- _Task instructions_
Your answer is one number, how many lines in the entries include "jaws".

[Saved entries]
_ _ _

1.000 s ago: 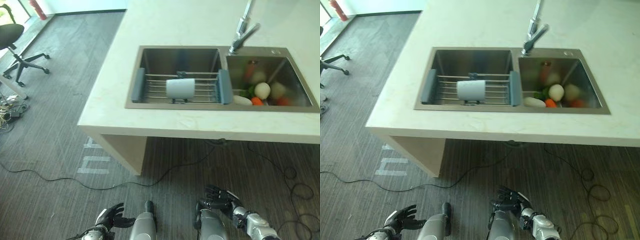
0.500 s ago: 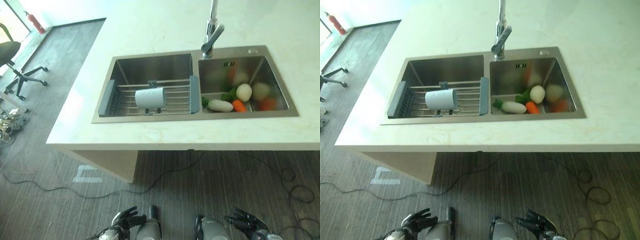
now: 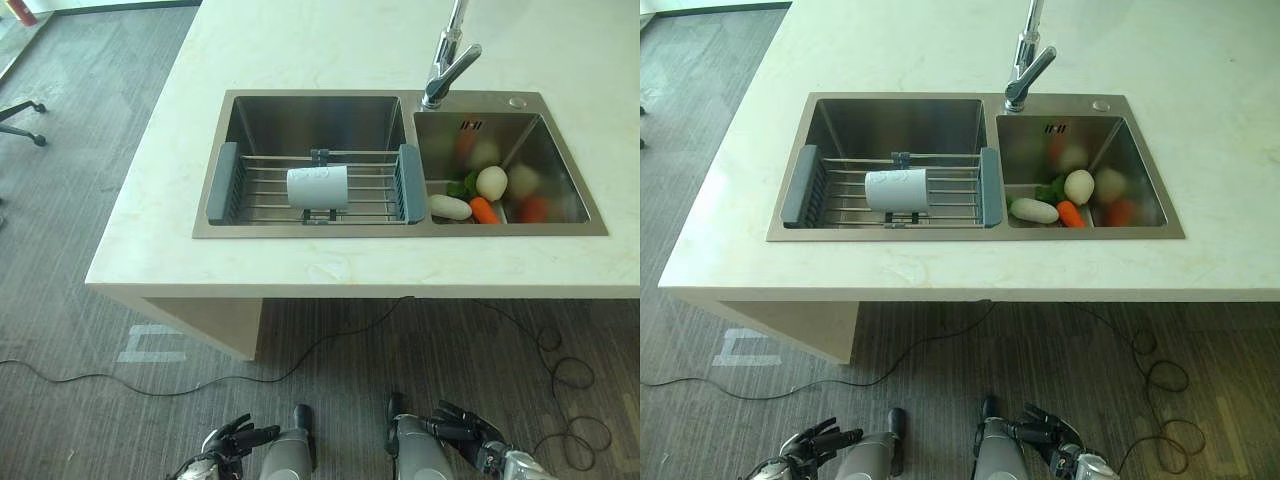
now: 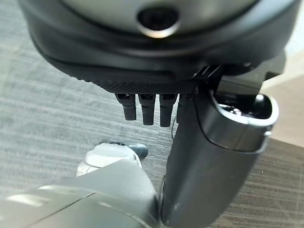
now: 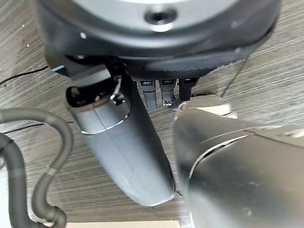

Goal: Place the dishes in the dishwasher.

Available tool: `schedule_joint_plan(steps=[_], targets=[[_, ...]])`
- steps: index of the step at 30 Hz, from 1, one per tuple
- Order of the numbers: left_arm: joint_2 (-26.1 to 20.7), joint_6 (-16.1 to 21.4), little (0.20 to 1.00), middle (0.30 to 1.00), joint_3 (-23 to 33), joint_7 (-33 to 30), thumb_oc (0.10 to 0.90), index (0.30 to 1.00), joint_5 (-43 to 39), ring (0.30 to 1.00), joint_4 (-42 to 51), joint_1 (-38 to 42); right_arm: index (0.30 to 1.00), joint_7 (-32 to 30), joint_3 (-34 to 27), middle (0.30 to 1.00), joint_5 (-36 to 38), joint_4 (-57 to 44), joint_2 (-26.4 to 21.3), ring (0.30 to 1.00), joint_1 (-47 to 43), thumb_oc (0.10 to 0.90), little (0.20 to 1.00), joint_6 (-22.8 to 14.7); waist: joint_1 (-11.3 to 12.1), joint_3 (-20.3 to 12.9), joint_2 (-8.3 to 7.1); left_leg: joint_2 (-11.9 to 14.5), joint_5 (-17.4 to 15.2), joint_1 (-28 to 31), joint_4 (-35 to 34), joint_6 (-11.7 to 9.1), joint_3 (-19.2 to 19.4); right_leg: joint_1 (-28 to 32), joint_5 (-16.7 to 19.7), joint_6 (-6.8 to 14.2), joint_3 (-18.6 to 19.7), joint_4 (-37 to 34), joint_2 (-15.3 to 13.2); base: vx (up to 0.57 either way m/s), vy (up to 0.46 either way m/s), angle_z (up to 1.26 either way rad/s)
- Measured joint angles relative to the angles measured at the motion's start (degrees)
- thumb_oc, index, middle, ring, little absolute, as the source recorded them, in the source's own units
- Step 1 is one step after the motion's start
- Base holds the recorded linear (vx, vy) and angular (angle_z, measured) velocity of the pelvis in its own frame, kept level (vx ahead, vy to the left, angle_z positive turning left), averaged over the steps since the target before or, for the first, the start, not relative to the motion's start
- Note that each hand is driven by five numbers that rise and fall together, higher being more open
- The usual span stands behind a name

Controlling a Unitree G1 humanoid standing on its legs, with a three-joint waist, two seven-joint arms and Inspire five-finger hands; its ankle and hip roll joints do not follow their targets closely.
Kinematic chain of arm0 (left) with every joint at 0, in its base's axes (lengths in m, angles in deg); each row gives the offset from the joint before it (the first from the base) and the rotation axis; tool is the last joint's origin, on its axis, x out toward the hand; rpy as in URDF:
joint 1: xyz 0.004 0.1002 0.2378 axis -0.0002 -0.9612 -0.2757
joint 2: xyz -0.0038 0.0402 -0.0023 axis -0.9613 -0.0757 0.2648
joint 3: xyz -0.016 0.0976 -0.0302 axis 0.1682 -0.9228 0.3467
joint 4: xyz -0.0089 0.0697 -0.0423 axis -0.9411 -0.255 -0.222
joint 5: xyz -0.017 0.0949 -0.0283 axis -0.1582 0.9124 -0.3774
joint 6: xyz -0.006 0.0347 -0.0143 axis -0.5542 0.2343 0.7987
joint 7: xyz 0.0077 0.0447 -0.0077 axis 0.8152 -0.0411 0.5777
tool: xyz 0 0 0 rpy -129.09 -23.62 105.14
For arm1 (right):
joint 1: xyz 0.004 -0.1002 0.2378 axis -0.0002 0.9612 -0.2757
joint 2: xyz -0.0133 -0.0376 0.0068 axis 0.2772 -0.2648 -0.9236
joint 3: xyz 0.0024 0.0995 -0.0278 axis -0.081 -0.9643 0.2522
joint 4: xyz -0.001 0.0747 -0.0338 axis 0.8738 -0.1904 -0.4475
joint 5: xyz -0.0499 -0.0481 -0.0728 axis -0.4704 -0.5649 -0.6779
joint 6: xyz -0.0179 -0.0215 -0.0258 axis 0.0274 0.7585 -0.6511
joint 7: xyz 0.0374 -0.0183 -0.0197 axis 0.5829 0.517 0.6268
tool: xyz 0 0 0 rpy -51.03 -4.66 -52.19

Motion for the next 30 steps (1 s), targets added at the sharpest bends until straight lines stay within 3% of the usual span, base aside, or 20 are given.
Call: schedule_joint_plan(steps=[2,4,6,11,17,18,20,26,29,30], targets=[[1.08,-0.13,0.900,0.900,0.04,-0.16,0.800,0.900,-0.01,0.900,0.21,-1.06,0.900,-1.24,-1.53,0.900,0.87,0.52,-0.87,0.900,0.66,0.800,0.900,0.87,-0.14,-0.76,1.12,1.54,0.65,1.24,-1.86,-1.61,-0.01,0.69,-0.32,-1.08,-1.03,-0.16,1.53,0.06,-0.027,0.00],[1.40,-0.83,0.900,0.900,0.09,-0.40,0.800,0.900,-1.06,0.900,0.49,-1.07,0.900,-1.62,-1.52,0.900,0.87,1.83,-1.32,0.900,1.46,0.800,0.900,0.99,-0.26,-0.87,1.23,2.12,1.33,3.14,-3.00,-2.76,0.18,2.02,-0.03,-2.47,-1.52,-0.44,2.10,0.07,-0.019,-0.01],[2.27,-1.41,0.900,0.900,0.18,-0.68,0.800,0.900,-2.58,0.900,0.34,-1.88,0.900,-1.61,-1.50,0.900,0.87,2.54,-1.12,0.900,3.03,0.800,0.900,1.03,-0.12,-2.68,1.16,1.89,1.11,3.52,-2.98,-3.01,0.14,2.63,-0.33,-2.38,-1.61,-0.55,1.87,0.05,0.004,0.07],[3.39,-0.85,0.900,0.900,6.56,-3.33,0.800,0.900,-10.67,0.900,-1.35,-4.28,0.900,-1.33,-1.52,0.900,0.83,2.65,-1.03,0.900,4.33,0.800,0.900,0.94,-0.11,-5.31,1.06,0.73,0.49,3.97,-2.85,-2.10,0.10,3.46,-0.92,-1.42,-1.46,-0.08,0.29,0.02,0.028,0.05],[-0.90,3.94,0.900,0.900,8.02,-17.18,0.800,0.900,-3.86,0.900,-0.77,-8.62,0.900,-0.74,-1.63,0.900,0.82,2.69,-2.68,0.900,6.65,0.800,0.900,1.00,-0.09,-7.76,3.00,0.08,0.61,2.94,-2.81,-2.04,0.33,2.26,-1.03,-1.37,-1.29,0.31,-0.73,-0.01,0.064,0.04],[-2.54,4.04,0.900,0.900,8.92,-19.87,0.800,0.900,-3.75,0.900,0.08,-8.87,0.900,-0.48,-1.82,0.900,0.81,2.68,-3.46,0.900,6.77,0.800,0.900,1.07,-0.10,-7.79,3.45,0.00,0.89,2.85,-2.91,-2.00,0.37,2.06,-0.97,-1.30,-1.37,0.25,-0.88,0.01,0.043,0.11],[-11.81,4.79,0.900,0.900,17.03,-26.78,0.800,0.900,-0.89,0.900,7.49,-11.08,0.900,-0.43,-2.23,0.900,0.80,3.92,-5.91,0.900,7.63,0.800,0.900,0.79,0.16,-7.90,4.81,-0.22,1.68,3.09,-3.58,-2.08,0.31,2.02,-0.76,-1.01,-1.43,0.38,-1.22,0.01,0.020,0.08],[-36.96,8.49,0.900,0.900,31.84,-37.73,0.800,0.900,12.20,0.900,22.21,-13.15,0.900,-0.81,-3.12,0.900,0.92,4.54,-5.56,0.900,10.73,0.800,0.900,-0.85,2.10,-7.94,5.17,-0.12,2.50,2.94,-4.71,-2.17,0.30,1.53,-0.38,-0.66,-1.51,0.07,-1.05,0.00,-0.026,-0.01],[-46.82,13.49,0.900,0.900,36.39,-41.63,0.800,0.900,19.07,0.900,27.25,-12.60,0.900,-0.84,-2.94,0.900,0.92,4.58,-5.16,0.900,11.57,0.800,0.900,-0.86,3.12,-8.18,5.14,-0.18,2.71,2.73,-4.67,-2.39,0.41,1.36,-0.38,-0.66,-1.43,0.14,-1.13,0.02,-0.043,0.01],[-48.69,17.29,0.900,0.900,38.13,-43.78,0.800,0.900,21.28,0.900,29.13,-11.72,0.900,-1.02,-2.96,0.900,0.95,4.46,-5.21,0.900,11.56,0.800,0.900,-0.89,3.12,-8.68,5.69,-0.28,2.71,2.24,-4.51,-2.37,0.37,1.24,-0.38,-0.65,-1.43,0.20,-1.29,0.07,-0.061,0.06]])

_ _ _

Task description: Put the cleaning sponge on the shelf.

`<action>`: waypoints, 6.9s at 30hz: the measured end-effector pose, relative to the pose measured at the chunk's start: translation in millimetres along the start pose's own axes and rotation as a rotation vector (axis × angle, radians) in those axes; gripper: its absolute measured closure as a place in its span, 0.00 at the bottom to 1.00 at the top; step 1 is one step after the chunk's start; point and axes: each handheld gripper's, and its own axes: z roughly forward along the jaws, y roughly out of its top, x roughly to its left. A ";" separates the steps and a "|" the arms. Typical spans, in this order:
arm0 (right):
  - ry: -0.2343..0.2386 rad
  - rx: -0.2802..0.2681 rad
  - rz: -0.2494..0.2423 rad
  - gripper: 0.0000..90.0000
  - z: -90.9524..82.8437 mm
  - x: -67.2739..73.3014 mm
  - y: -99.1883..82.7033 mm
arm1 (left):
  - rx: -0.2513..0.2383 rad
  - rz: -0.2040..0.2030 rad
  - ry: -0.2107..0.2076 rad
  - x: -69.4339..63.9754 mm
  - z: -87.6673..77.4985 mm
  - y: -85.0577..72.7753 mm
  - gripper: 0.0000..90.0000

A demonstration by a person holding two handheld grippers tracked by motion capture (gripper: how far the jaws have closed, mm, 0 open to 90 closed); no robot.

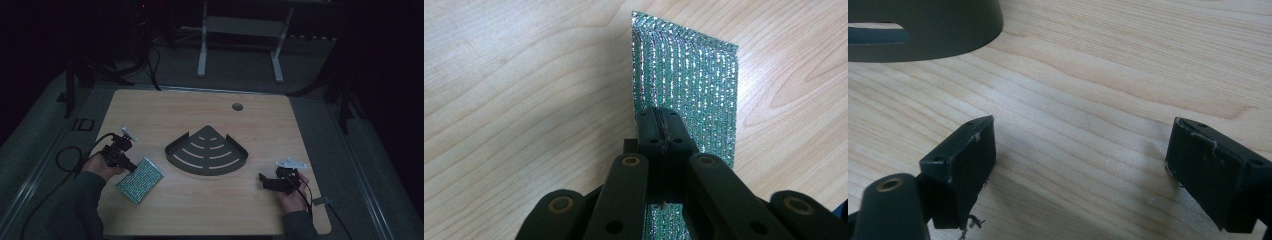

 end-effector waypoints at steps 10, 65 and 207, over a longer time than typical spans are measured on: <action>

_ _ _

- _Reply_
2